Should the differences be this big?

Last week I was chatting with the pastor of a growing church. Not surprisingly the conversation turned to stewardship and he asked me an interesting question: Why are churches so far behind other nonprofit organizations when it comes to raising money.

I took an extra drink of my iced tea. It gave me a chance to think.

The first thing I came up with was that nonprofits have full-time staff dedicated to doing that work. Baldwin-Wallace College has about a dozen professionals on its fund raising staff. This does not include clerical and support staff, public relations people or alumni staff. I know of just a single church in our conference with a staff member for stewardship and he is part time.

The second difference is expectations. This same pastor told me that when he came to his current church he was told that he should not do a stewardship campaign. Keep it low key. Don’t ruffle feathers. People will give. He did, and they give. When a CEO walks into any other nonprofit he or she has a burden of fund raising expectations on the shoulders. Buildings must be erected or remodeled. Endowments must grow. The vision must be funded. Our expectations for the pastor are to not ruffle feathers.

The third, and I think the most important, is that churches do not talk about money. Go to a major theatrical or musical performance and there in the program is the list of donors, sorted by level of giving. We look at the biggest donors and wonder if we recognize any names. Big contributors get to meet backstage, have access to the best seats and have their pictures taken wearing tuxedos.

In the church we have a culture that no one, not even the minister, should ever know what someone gives. I believe that culture is the result of people ashamed of what they give.

Large nonprofits will put a major donor’s name on the front of the building. Churches let small donors teach us to be ashamed of that we give.

OK, enough of my grumbling.  What should we be doing differently? 

First, stewardship cannot be something we only do three weeks every fall.  Ministers should preach about it at least quarterly and have it in front of them all year.  Good fund raising really is about connecting a need with people who can fill that need.  These opportunities happen throughout the year.

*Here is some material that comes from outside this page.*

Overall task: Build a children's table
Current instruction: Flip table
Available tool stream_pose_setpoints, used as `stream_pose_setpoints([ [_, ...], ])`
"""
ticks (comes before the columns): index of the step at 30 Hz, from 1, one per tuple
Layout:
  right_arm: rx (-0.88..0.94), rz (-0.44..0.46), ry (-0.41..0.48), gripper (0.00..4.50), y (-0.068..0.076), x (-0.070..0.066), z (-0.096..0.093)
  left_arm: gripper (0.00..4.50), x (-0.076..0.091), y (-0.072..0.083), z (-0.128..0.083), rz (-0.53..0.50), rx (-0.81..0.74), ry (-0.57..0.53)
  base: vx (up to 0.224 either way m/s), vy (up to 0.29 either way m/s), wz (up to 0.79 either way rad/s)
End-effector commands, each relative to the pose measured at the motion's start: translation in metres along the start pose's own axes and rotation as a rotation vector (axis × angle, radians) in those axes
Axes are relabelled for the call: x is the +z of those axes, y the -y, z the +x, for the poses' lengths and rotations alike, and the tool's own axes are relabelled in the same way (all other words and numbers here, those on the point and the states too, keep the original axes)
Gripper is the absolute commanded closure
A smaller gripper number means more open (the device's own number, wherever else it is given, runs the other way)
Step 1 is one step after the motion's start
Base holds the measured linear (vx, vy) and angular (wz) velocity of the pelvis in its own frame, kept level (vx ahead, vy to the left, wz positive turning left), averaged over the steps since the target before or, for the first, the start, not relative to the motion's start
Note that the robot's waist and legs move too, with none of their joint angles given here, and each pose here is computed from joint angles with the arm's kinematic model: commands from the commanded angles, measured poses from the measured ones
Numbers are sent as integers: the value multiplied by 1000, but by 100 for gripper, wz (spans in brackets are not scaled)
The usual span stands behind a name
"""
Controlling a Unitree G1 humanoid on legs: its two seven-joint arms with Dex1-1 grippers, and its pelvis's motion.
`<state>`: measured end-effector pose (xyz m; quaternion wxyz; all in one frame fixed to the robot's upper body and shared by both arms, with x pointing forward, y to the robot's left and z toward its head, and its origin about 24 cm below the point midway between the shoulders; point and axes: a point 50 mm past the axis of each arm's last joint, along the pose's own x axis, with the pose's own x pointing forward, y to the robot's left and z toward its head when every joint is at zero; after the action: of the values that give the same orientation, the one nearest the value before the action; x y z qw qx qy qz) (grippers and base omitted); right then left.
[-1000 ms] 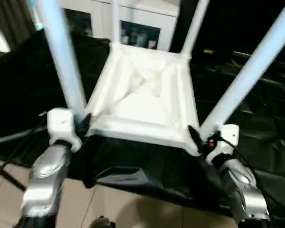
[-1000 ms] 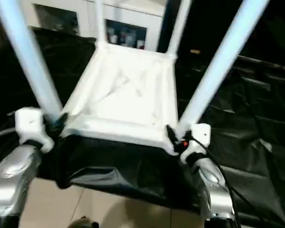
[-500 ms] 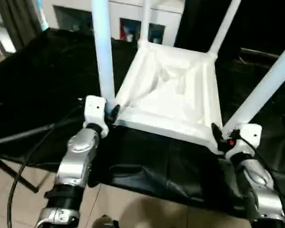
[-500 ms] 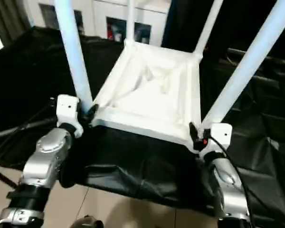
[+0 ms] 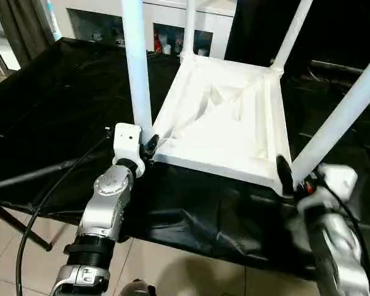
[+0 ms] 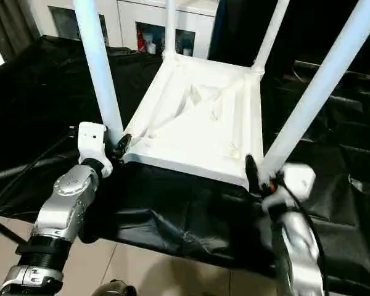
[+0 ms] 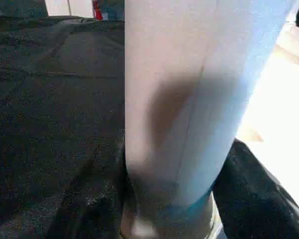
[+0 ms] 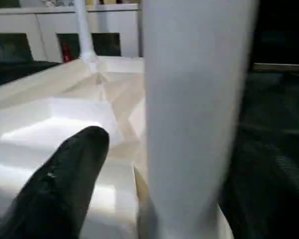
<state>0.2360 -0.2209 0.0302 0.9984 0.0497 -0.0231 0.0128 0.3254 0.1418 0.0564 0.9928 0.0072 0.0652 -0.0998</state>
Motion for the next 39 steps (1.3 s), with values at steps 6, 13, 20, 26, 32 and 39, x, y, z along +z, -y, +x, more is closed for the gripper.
stream_pose_setpoints([
  [6, -51, 52, 106, 38, 14, 21, -21, 238, 3, 1, 3, -88, 23, -1, 0, 0, 0],
  [13, 284, 134, 45, 38, -5, 30, -29, 238, 4, 2, 7, -235, 26, -5, 0, 0, 0],
  [20, 547, 176, 11, 38, -30, 45, -27, 238, 10, 6, 10, -388, 16, 12, 0, 0, 0],
  [26, 572, 169, -95, 38, -47, 28, -6, 238, 11, 8, 10, -532, 31, 19, 0, 0, 0],
  [32, 420, 249, -175, 3, -53, 10, 25, 238, 19, 12, 10, -558, 20, 40, 0, 0, 0],
  [39, 407, 440, -192, 0, -65, 10, 42, 238, 26, 15, 10, -574, 18, 57, 0, 0, 0],
])
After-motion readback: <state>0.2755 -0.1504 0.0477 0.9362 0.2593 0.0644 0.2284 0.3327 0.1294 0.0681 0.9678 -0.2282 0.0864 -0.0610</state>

Second, we as a church should not breath a sigh of relief when our new minister announces he doesn’t really “do stewardship.”   We need to insist that the financial resources of the church are not an afterthought.  Every church should have an annual goal-setting process.  The staff-parish and stewardship committees should work together to set reasonable but clear goals for the pastor and the church.  Quarterly stewardship sermons, ongong training for key leaders, reading and discussions and, of course, the expectation that the fall stewardship campaign needs to not only happen but be done well and creatively.

Third, we need to talk about money.  If we didn’t have a big enough parking lot, we would talk about it.  If the roof leaked, we would talk about it.  Money is a tool for ministry, just as the physical plant of the church is a tool.  Let’s talk about our needs, our dreams, our vision for ministry and how stronger giving in our congregations can make those visions come to reality.

Those are my thoughts about the differences between churches and other organizations. What are yours?